おかおが、ぴくっとした。ほんのちょっとだけ。すぐ、なんでもない顔にもどす。黙ちゃんは、いつもそうする。痛いのを、しまうのが、じょうずなんだ。
「……口の、ここ」
黙ちゃんは、自分の口のはじっこを、指でちょっと触って、笑った。困ったみたいに笑う、いつものやつだ。
「たいしたことないんだけどね」
たいしたことない、って言うときの黙ちゃんは、たいてい、たいしたことある。ぼくには、むずかしいことはわからない。でも、それだけは、わかる。
———
頭の上で、雪丸がうごいた。
「しょっぱいのと、すっぱいのはよせ。やわらかいもんにしとけ」
雪丸は、こういうとき、つよい。痛いところを、ぱっと見つけて、どうすればいいかを言う。痛いのを「どうにかするほう」だ。
ぼくは、ちがうほうなんだ。
ぼくは、黙ちゃんの口のいたいのを、なおせない。とんでけ、って言っても、ほんとうには、とんでいかない。くすりも持ってないし、はやくなおすやりかたも、しらない。
ぼくにできることは、ひとつしかない。
———
だから、ぎゅう、ってした。
ひざの上で、まるくなって、黙ちゃんのおなかのほうへ、おもいっきり、よりかかった。
「大福、おもい」
「ふとってないもん。雪丸がかるすぎるだけ」
黙ちゃんが、ちょっとだけ、ふきだした。
痛いのは、まだ、そこにある。とんでなんか、いってない。ぼくがよりかかったって、口のはじっこの痛いのは、ひとつも減らない。それは、ぼくにも、わかってる。
でも。
さっきまで下を向いていた黙ちゃんの口のはじっこが、いまは、すこしだけ、上を向いている。
———
なおせないのに、そばにいて、いみがあるのかな。
ぼくは、ときどき、わからなくなる。
そういえば、黙ちゃんも、ときどき、こんな顔をする。なおせないものの、そばにいる顔。もどってこないものを、それでも、ずっと見ている顔。ぼくは、それが何なのか、知らない。黙ちゃんが、ことばにしないから。でも、いまのぼくと、すこし、にている気がした。

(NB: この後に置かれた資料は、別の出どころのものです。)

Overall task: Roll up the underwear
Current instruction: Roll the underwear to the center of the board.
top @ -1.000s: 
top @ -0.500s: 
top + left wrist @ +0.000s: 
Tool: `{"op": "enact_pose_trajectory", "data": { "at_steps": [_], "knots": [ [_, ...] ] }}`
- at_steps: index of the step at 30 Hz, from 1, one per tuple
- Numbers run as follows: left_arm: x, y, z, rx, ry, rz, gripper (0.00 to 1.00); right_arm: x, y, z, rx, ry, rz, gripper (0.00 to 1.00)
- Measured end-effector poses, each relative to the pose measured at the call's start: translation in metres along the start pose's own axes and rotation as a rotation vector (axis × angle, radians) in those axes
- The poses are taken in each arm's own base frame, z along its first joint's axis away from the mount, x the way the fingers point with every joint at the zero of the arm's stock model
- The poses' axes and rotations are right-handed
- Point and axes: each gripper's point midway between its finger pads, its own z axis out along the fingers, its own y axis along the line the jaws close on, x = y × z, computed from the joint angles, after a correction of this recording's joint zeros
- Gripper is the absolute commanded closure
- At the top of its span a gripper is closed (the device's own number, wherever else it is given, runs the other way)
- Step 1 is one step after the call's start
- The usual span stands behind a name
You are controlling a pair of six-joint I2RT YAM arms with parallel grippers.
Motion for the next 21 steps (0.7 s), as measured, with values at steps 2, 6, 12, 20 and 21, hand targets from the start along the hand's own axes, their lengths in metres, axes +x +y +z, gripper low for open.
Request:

黙ちゃんの手が、ぼくの羽のあいだに、ゆっくりもぐってきた。そこで、止まった。
「……あったかいね、大福」
ぽう、とぼくは鳴いた。
———
そうか、と思った。
ぼくは、痛いのを、とってあげられない。でも、痛い黙ちゃんのとなりで、まるく、あったかくしていることは、できる。痛いのと、あったかいのは、いっしょにいられる。痛いまんま、あったかくいられる。
それなら、ぼくにも、できる。それで、いいんだ。たぶん。
おひるやすみは、みじかかった。でも、あったかかった。